◆ **Exercise description**: The lines below that include "segment" are to be found and copied.

(Records drawn from a dataset)
=-=-=-=-=
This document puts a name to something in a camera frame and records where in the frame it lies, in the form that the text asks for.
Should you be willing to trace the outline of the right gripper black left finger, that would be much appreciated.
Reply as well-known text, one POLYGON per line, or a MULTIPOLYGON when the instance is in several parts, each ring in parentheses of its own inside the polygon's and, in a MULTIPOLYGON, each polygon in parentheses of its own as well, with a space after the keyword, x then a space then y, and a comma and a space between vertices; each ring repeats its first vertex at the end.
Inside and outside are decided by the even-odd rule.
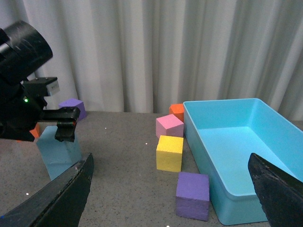
POLYGON ((0 218, 2 227, 77 227, 94 171, 91 153, 0 218))

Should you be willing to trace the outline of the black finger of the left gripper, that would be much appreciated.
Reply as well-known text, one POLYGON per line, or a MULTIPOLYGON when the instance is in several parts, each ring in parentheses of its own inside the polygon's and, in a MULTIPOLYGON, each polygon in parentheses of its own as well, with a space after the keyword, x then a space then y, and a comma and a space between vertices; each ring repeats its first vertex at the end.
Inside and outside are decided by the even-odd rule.
POLYGON ((55 122, 57 130, 54 138, 59 141, 74 142, 75 129, 80 109, 78 107, 62 107, 57 110, 43 110, 40 114, 40 122, 55 122))

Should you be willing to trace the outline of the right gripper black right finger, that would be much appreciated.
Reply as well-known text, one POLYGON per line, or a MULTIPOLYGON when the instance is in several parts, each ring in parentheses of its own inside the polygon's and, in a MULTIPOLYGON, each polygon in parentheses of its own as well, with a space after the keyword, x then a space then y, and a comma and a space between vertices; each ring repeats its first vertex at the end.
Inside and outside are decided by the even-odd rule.
POLYGON ((303 183, 256 153, 248 161, 255 193, 272 227, 303 225, 303 183))

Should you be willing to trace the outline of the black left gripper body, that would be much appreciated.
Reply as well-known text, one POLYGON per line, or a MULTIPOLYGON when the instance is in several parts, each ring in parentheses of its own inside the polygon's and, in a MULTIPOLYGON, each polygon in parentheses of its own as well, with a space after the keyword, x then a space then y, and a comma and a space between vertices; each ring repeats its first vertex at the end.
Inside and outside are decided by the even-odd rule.
POLYGON ((30 94, 18 83, 9 85, 0 81, 0 137, 9 140, 34 141, 30 133, 39 121, 44 97, 30 94))

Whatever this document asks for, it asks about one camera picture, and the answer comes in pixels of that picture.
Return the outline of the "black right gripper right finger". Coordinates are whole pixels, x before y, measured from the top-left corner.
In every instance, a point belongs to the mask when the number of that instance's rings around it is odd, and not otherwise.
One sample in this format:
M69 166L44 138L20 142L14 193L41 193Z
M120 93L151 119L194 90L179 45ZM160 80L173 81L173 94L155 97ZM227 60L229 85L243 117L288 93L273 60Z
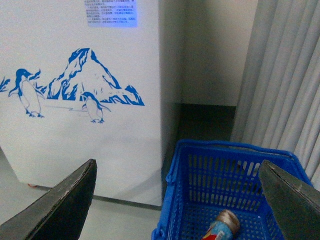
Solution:
M320 238L320 192L265 160L259 179L263 194L286 240Z

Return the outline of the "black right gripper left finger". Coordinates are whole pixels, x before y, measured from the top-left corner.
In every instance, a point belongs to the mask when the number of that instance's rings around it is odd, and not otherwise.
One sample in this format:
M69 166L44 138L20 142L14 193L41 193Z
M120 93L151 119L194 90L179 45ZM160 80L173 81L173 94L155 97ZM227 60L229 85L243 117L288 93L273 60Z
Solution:
M97 162L89 159L27 208L1 224L2 240L77 240L92 203Z

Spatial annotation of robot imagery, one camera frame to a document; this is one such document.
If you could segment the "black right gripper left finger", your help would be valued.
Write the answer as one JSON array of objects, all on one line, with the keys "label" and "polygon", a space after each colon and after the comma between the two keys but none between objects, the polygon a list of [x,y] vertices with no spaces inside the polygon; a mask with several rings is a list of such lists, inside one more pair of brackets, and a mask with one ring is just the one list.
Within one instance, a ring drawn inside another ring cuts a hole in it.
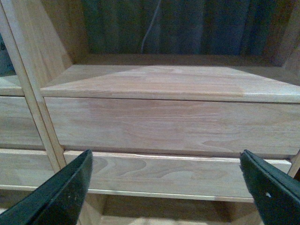
[{"label": "black right gripper left finger", "polygon": [[92,152],[86,150],[0,215],[2,225],[75,225],[90,185]]}]

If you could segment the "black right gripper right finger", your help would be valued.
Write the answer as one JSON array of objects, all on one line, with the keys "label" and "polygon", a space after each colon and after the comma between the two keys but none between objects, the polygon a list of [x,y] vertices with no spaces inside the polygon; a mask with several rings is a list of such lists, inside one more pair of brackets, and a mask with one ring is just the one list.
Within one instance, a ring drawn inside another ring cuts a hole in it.
[{"label": "black right gripper right finger", "polygon": [[244,150],[240,168],[247,189],[265,225],[300,223],[300,182]]}]

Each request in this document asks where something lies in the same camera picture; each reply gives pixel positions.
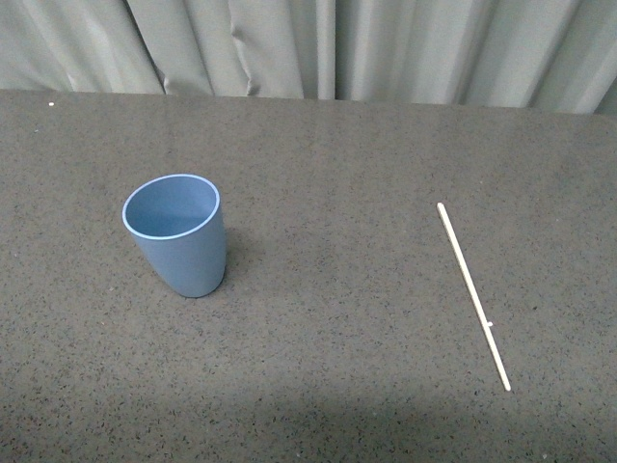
=-=-=-=-=
◆ **Answer to this exercise**:
If you could segment the "black right gripper left finger", your help would be valued.
If you could segment the "black right gripper right finger", your help would be valued.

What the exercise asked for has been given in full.